**Description of the task**
With the line containing "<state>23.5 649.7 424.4" as the starting point, write out each line exactly through the final line of the listing, both ends included.

========================================================================

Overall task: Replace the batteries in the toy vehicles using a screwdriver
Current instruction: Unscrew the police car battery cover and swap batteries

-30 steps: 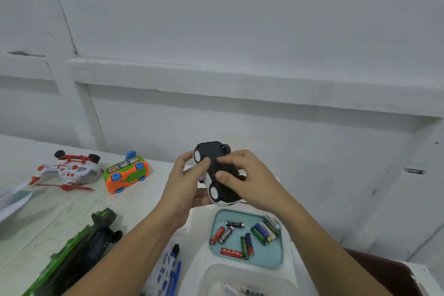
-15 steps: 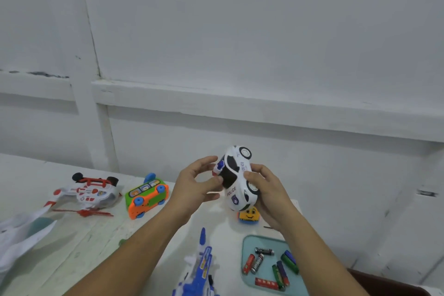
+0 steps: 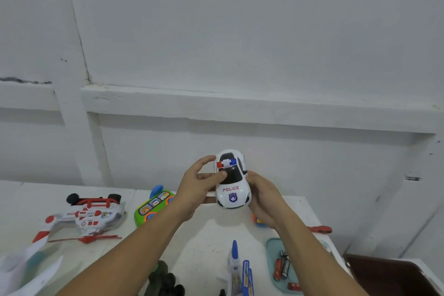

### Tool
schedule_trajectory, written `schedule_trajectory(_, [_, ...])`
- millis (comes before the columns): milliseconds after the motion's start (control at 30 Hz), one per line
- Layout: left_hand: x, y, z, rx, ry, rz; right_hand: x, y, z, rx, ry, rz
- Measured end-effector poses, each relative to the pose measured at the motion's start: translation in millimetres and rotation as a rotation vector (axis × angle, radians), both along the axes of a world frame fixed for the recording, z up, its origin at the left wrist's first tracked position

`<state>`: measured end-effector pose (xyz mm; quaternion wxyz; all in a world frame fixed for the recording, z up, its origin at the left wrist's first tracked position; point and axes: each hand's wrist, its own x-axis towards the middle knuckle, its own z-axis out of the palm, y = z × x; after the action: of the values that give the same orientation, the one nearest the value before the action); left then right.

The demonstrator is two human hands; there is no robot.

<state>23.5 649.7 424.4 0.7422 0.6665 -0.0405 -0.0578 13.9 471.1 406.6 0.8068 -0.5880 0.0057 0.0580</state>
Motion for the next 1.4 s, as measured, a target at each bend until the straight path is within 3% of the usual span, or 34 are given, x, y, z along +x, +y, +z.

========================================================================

**Output**
<state>23.5 649.7 424.4 0.7422 0.6665 -0.0405 -0.0578 13.9 471.1 406.6 0.8068 -0.5880 0.0057 0.0580</state>
Motion for the next 1.4 s, as measured, a target at each bend until the straight path is within 3% of the usual span, or 34 are given, x, y, z along +x, +y, +z.

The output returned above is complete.